MS. SCHWARTZ: I'm advocating flexibility on the part of corporations to offer women flexible options throughout their lives because women are along a whole spectrum. They place themselves from family focus to career focus, then they shift during their lifetimes. I want them to have the options that they want and the other thing I want from companies is I want them to look at the environment in management which is still counter productive for women. The attitudes of males there, their largely unconscious behaviors make it difficult for women. There are many things in the corporate environment that impede women's productivity. And the thing is the cost today to employers of failing to respond to the needs of women and of failing to change that environment are great and they know it.
MS. HUNTER-GAULT: So are you, in fact, advocating a two track policy, one for women and one that is different from men?
MS. SCHWARTZ: No. I'm advocating many career paths for women initially and they'll be a model because they'll be cost effective for men in the future.
MS. HUNTER-GAULT: Congresswoman Schroeder, you have some problems with all of this. What are they?

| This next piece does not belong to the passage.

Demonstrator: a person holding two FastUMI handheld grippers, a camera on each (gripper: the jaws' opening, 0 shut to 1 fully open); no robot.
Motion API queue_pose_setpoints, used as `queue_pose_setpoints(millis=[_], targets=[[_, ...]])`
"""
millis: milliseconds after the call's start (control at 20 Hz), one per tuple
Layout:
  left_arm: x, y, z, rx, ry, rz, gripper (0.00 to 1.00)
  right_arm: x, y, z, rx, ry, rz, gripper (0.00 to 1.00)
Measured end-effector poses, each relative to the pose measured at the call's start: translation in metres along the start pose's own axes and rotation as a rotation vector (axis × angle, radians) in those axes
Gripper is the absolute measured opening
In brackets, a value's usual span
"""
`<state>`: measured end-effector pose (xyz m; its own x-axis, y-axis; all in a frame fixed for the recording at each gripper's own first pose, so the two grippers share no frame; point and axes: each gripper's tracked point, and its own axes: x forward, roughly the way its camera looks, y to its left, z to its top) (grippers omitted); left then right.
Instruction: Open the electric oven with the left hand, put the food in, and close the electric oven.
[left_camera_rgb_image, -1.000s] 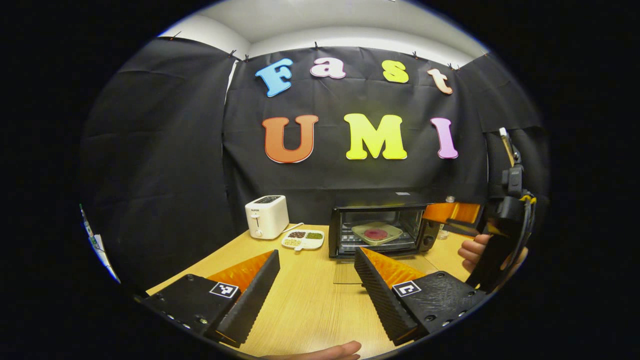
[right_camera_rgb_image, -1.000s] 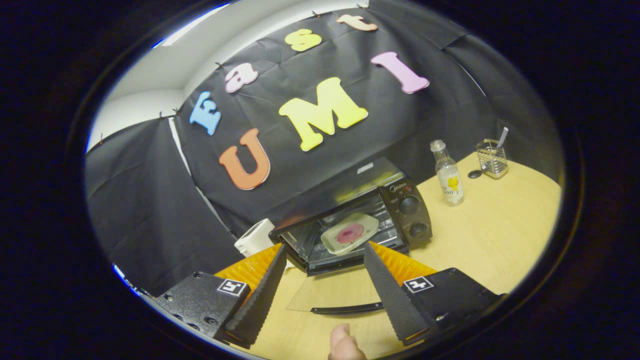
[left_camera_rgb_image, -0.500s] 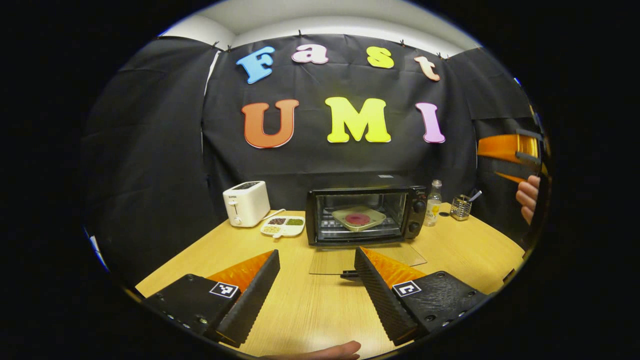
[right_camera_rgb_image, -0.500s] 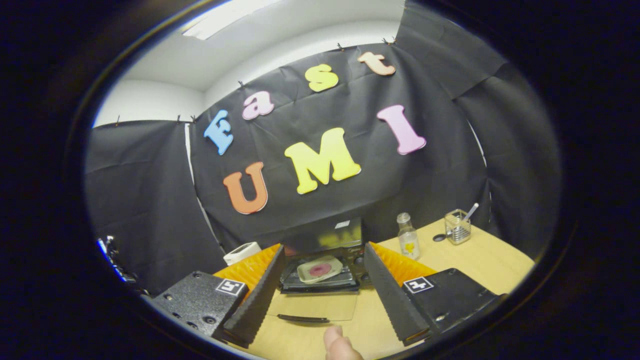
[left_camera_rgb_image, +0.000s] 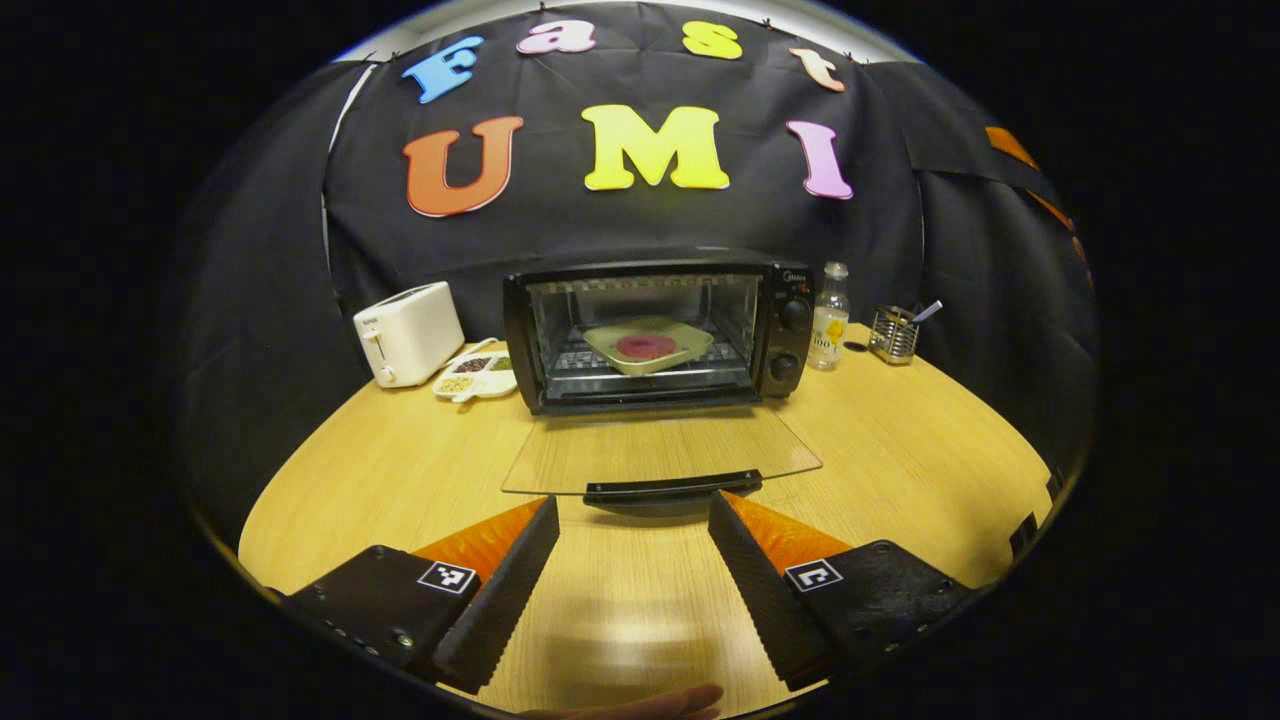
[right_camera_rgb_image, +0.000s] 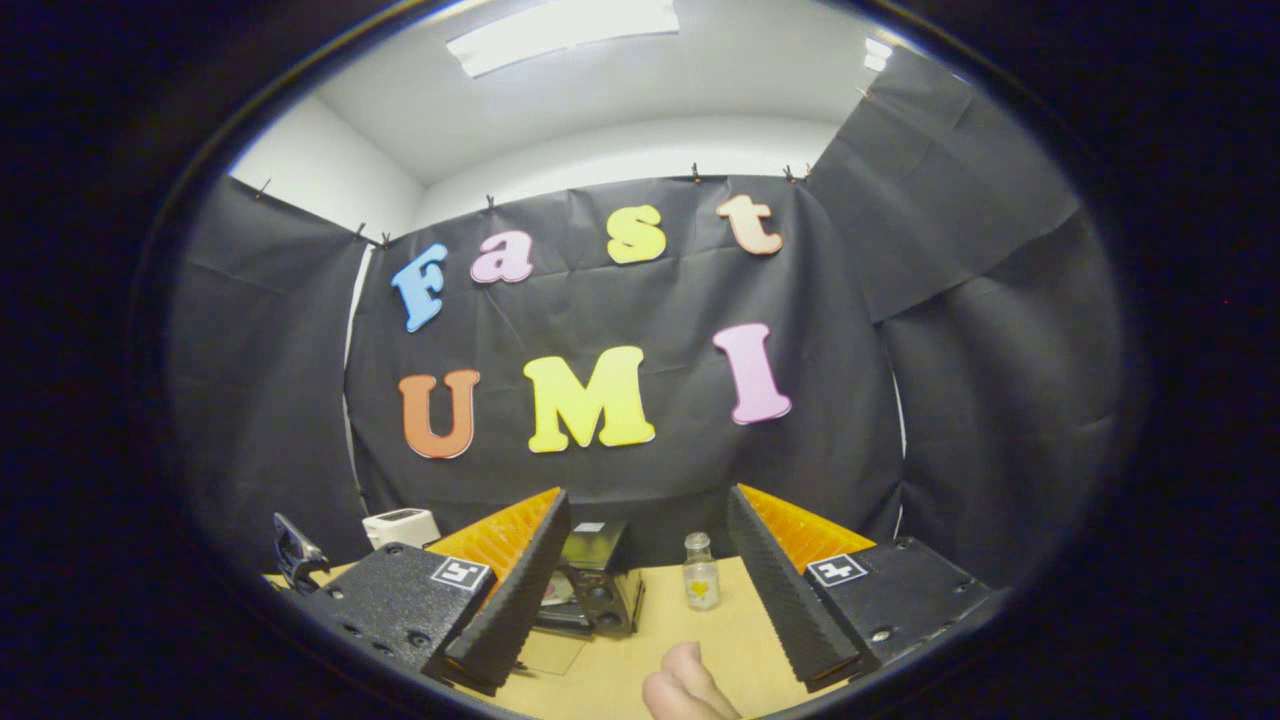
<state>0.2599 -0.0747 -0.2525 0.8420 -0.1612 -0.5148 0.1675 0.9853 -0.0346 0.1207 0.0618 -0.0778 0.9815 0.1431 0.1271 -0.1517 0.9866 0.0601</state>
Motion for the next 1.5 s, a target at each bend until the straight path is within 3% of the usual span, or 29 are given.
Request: queue_pose_setpoints(millis=[150, 200, 350, 500, 850, 900, 950, 1050, 1100, 1150, 1200, 1500], targets=[[0.024, -0.011, -0.014, -0.015, 0.076, -0.020, 0.96, -0.002, -0.014, 0.000, -0.031, 0.001, -0.007, 0.95], [0.030, -0.013, -0.017, -0.016, 0.091, -0.018, 0.96, -0.001, -0.017, -0.001, -0.030, 0.001, -0.005, 1.00], [0.044, -0.018, -0.022, -0.007, 0.126, -0.025, 0.96, 0.003, -0.033, -0.005, -0.038, 0.005, -0.024, 0.96], [0.055, -0.023, -0.023, 0.006, 0.150, -0.027, 0.96, 0.004, -0.039, -0.009, -0.021, 0.009, -0.019, 1.00], [0.077, -0.026, -0.031, -0.034, 0.213, -0.010, 0.96, 0.006, -0.054, -0.011, -0.018, 0.014, -0.034, 0.96], [0.077, -0.025, -0.034, -0.036, 0.224, -0.010, 0.96, 0.007, -0.055, -0.012, -0.018, 0.012, -0.034, 1.00], [0.077, -0.025, -0.035, -0.038, 0.234, -0.008, 0.96, 0.007, -0.057, -0.012, -0.018, 0.011, -0.035, 0.96], [0.076, -0.025, -0.033, -0.036, 0.233, -0.004, 1.00, 0.006, -0.059, -0.013, -0.015, 0.012, -0.035, 1.00], [0.076, -0.025, -0.032, -0.035, 0.231, -0.003, 0.96, 0.007, -0.059, -0.013, -0.015, 0.013, -0.036, 0.96], [0.075, -0.025, -0.030, -0.036, 0.231, -0.002, 1.00, 0.008, -0.059, -0.014, -0.017, 0.015, -0.038, 1.00], [0.074, -0.025, -0.027, -0.034, 0.228, 0.000, 0.96, 0.009, -0.061, -0.015, -0.018, 0.017, -0.041, 0.96], [0.064, -0.024, -0.002, -0.025, 0.171, 0.006, 0.96, 0.010, -0.064, -0.022, 0.000, 0.043, -0.050, 1.00]])
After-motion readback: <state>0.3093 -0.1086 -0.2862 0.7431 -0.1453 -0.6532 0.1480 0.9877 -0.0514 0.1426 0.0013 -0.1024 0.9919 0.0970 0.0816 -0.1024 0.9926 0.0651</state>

REP. PAT SCHROEDER, [D] Colorado: Well, most children that I know got here with both a mom and a dad and most of the corporation surveys that I've seen are showing that dads want time with children too and I think what we need is, yes, flexibility, but flexibility for families and for all the family responsibilities we have. We all have dependent parents. We have lots of different family responsibilities and all the rest of the Western world has done this. Every country that's knocking our socks off in trade has moved on this 40 years ago. I feel that by targeting it all on to women and just saying, well, the primary care giver must be women, No. 1, we're denying our history. For 200 years in this country, it was part of our language. We've talked about ma and pa farm, ma and pa business, ma and pa ranch. The mom and the dad were both an economic unit and a family unit. And what really happened is we keep wanting to define the world in terms of the 1950s when women went to the suburbs and men went to work and we haven't gotten it all back together again. And I think it's very important that we get back together again and that we don't -- I mean, we're not trains; we're human beings. We don't need tracks. We need to all figure out what types we are, whether we're type As or whether we're more laid back and what our own goals are and how fast we want to move or don't want to move and I think that's important.
MS. HUNTER-GAULT: But you don't buy the argument Ms. Schwartz just made that women are different and, therefore, you need different policies?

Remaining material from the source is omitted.